By Train in the Ukraine
In the early 1990’s I was a radio reporter based in Kiev, the Ukranian capital. I remember well the first time I traveled from Kiev to the port town of Sebastapol where what was by then the remnants of the former Soviet fleet were based.
At the time there were three ways to do this journey. Two options were by train and one was by rickety old helicopter. These helicopters looked dreadful and although flying doesn’t particularly bother me, one look at the rust on any of these machines was enough to turn the most hardened flyer into a quivering wreck.
The two train options were a fast train and a slow train, the former taking about 15 hours and the latter a little over 24 hours.
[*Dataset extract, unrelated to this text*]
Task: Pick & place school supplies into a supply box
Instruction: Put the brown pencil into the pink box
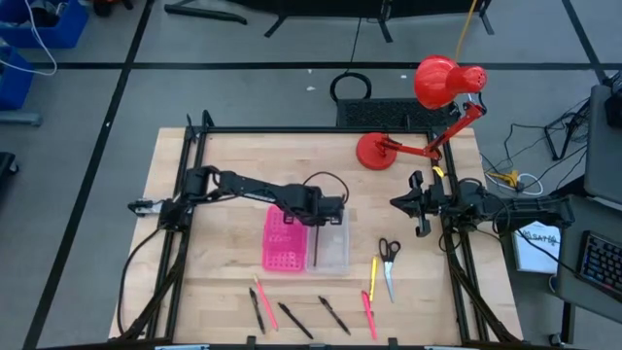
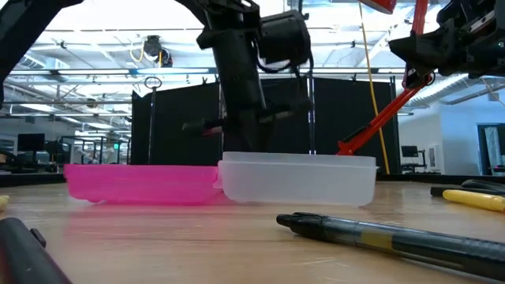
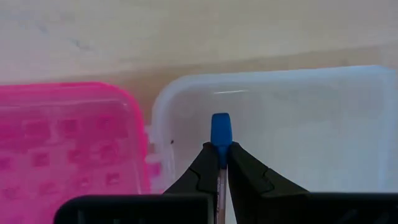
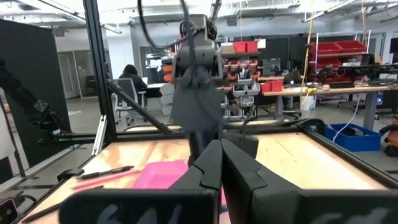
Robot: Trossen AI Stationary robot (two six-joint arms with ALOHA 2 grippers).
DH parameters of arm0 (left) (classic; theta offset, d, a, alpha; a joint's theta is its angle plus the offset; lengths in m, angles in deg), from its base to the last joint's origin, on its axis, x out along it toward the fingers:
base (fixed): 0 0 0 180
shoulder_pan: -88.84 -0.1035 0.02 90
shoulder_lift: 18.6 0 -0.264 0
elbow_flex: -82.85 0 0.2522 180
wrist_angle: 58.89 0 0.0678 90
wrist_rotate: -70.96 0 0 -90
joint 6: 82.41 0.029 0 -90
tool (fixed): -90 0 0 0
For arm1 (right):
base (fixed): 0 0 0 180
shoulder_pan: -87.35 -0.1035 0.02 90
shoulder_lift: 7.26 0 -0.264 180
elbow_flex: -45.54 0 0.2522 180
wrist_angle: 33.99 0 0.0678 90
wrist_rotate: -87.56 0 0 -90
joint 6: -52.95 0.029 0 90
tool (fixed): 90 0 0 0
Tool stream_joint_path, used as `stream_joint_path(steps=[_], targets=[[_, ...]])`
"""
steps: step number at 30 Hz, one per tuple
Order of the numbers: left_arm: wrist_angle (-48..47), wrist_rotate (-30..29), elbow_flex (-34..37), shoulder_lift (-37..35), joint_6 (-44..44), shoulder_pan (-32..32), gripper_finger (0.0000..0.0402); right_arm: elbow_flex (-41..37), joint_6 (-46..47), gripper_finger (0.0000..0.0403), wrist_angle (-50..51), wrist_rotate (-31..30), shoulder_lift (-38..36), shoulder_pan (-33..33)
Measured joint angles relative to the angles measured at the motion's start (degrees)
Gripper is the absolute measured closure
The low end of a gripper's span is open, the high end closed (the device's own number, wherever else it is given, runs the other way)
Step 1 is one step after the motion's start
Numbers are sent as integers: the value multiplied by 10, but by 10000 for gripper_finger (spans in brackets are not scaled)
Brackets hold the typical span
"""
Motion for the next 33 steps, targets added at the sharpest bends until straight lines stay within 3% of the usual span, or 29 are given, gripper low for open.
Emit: stream_joint_path(steps=[8, 19, 26, 29, 33], targets=[[43, 36, -2, 26, -16, 0, 373, 0, 35, 403, 9, 0, 1, 0], [50, 27, 1, 4, -8, 16, 253, 0, 35, 403, 4, -1, 1, 0], [36, -10, 1, -35, 0, 35, 213, 0, 35, 403, -2, -1, 2, 0], [25, -45, 0, -54, 8, 46, 207, 0, 35, 403, -5, -1, 3, 0], [-7, -45, 0, -56, 9, 48, 207, 0, 37, 403, -7, -1, 5, 0]])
The bizarre thing about these trains was that in true Soviet-style the rail company priced the slow train higher than the fast train – the logic being that you get a lot more train on the slow journey so it should cost more.
I opted for the slow train and as we pulled out of a snow covered Kiev yet more fluffy white flakes began to fall. Each compartment had half a dozen beds – hanging, three high against each side of the compartment. The room was unbearably hot as the each carriage was fiercely heated by a wood burning stove that was endlessly stoked by the guard that was employed on each and every carriage.
We would stop at unknown and unmarked places in the snow and the cold and the dark and out of nowhere women would appear selling bottles of home-made beer or cheese or loaves of heavy flat bread. I remember sitting in my compartment when the female guard from our carriage came in to share her smoked herring with me. She had it wrapped in a piece of newspaper. I gave some of the beer and cheese I had bought and the train pulled out once again into the dark, snowy night.
A train journey this woman will never forget.